→ **Work task**:
In the records below, find every line that contains "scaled" and list it.

#### Dataset excerpts

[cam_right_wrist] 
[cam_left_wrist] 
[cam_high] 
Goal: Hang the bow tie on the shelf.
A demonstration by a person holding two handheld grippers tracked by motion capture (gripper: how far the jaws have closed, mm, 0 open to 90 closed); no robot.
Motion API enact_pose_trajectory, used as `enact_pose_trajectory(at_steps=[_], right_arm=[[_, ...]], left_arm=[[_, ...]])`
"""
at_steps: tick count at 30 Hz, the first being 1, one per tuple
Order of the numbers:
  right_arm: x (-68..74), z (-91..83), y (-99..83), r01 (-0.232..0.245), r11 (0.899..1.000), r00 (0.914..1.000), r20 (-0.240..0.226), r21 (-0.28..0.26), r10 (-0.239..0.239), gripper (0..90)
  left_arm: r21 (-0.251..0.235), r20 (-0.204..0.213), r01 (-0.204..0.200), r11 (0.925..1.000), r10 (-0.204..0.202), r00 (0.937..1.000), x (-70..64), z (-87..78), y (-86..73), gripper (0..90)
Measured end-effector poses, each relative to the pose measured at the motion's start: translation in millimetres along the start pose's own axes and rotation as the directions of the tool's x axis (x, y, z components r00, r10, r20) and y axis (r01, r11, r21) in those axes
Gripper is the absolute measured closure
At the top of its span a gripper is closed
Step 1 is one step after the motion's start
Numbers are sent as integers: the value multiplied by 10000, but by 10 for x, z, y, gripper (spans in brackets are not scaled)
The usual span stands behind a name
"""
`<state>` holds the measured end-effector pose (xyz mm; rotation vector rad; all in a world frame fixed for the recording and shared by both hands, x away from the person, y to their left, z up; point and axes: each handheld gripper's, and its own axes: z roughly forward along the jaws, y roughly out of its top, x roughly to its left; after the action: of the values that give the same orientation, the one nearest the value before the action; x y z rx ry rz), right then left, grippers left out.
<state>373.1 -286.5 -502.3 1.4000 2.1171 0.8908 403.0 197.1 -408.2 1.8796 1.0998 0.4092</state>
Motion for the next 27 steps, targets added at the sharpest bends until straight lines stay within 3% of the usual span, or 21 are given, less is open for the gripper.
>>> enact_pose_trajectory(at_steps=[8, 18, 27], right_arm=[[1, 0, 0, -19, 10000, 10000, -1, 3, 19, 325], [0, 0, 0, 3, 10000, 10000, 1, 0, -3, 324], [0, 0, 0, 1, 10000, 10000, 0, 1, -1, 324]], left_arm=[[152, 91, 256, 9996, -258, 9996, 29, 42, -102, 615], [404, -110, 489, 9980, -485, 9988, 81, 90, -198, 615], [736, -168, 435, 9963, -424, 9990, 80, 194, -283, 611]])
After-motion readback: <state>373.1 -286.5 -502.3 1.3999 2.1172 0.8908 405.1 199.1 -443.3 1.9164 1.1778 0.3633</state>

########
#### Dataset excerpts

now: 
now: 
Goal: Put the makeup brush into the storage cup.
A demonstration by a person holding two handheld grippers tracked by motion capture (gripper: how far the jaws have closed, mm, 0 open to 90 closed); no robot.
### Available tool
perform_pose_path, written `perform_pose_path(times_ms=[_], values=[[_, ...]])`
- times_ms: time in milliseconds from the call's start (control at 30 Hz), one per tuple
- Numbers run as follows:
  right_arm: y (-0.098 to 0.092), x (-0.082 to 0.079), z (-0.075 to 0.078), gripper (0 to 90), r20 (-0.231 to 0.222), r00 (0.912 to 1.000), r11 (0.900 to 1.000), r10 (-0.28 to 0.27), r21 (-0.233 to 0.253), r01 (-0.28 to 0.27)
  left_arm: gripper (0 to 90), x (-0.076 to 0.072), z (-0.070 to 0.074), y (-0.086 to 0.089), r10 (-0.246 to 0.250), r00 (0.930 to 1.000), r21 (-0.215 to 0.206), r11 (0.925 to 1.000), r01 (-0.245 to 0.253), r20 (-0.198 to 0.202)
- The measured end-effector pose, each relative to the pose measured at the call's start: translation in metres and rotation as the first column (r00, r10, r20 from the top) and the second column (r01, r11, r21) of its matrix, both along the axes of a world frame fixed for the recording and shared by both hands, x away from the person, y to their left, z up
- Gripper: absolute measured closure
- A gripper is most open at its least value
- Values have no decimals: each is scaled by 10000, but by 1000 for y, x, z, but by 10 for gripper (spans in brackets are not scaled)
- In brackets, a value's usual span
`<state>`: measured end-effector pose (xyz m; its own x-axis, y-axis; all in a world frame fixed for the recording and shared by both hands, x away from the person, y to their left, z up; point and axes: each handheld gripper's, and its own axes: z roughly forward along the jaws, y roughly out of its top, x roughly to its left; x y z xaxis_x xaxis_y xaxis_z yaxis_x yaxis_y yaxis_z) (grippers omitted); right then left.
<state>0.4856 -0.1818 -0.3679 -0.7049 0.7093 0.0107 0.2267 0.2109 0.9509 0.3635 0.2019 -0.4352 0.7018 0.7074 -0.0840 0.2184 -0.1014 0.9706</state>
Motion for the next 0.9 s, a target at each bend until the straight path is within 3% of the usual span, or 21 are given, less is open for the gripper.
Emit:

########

→ **Result of the exercise**:
Numbers are sent as integers: the value multiplied by 10000, but by 10 for x, z, y, gripper (spans in brackets are not scaled)
- Values have no decimals: each is scaled by 10000, but by 1000 for y, x, z, but by 10 for gripper (spans in brackets are not scaled)

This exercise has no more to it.